Sono un uomo di 43 anni e 10 anni fa ho iniziato con la mia compagna un progetto di vita insieme. Nel 2014 abbiamo affidato nelle mani di Dio il nostro amore.  Nel 2015 abbiamo ricevuto il primo dono: Samuele e nel 2018 il secondo: Elena. Le prospettive erano floride e non ci mancava niente. Figli, salute, vita condivisa, lavori dignitosi. Cosa volere di più.

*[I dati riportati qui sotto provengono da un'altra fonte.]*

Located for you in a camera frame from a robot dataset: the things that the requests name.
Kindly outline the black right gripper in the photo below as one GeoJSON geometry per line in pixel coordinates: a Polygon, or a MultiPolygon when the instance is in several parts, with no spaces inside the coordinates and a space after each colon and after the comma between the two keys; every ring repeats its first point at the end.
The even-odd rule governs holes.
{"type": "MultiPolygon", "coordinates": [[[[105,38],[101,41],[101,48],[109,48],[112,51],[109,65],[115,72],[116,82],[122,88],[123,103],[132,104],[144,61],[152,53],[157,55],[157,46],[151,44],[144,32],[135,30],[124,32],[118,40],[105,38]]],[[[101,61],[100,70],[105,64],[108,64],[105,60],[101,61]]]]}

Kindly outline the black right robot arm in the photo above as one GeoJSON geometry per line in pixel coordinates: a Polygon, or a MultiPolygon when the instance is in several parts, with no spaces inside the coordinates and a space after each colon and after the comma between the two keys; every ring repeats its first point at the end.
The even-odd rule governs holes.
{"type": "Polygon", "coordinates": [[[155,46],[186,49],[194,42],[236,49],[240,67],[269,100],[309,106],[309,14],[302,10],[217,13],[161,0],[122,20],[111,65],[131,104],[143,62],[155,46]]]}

Dopo anni di sacrifici nel 2015 abbiamo anche acquistato casa. Così come tutte le giovani coppie che possono fare affidamento solo sulle proprie risorse, abbiamo deciso di investire nella zona 167, un’area periferica ma con un’importante espansione urbanistica ed una forte vocazione alloggiativa e residenziale. Negli ultimi anni questa zona ha visto trasferirsi e insediarsi per lo più giovani nuclei familiari e sono sorte chiese, negozi, studi professionali, attività commerciali e tutto ciò che consente ad una comunità di quartiere di godere di una propria pseudo autonomia economica e sociale indipendente dal “centro” città. Dunque fin qui la mia storia è la stessa canzone sentita in altre mille radio. Tuttavia durante la mia modesta esistenza ho imparato che la riflessione, il rispetto degli altri e delle prerogative di ciascuno di noi, sono luoghi in cui imparare.

Io non mi occupo di servizi sociali, di welfare o di politiche giovanili. Tuttavia da qualche mese sento l’esigenza di manifestare il mio e il nostro disagio nel vivere ogni giorno come se non vedessimo l’ora che cambi qualcosa, anche se non cambia mai niente. La sera, dpcm permettendo, non si è mai liberi di fare una passeggiata in tranquillità. Bisogna sempre stare attenti a schivare biciclette costate quanto una moto che sfrecciano dappertutto, anche sui marciapiedi. Anche dinanzi a bambini o donne incinta, alla richiesta di rallentare, la risposta è una risatina senza neppure giustificazioni. Per non parlare dei ragazzi che fanno a gara a chi prende più mi piace sui social rischiando la vita e scavalcando aree di cantiere o semplicemente inibite per sicurezza. I genitori poi nel momento del bisogno vengono chiamati dai figli per difendere i propri comportamenti strafottenti o da pseudo adulti. Ai miei tempi invece mio padre mi avrebbe mollato un “ceffone”, anche se avessi avuto ragione. A volte mantenere la calma con questi “nostri figli” è un’impresa ardua. Avere al contempo un confronto civile, soprattutto quando si sentono parolacce gratuite, non è mai semplice. Anche i nostri figli cerchiamo spesso di farli ragionare, ma è come mandare delle pecore per far ragionare dei lupi. Adesso però capiamo a ragion veduta che non si tratta solo dei nostri figli, ma è il sistema in cui siamo integrati a non avere più controllo. Abbiamo ad esempio rinvenuto, sotto le giostrine per i bimbi, residui organici di serate sicuramente felici per chi si affaccia alle prime esperienze con l’altro sesso. Poi nel fare pulizie abbiamo trovato anche tre coltelli di diversa taglia e nel fare manutenzione al verde, bustine di erba confezionata. Nessuno dei residenti però proferisce parola e le istituzioni fanno soltanto finta di esserci.

Abbiamo nel nostro quartiere più bar e negozi che contenitori culturali. Nessuna piazza per incontrarsi, nessun luogo di aggregazione sicuro che non sia una sala giochi o una ricevitoria. Tutto all’ insegna del “devi comprare”. Nessun controllo, nessuna regola e sembra che la democrazia si sia trasformata in anarchia. Come perciò ho già evidenziato nel titolo, abbiamo bisogno di aiuto, abbiamo bisogno di un ritorno alla normalità e alla legalità, abbiamo bisogno di regole, di spazi, di contenitori educativi e culturali. Abbiamo bisogno di Dio nella nostra vita.

Non sono uno che vuole togliere le strisce nere ad una zebra, ma vorrei provarci con l’aiuto di chi la pensa come me. Ho creduto e credo nel futuro ma non voglio essere l’unico.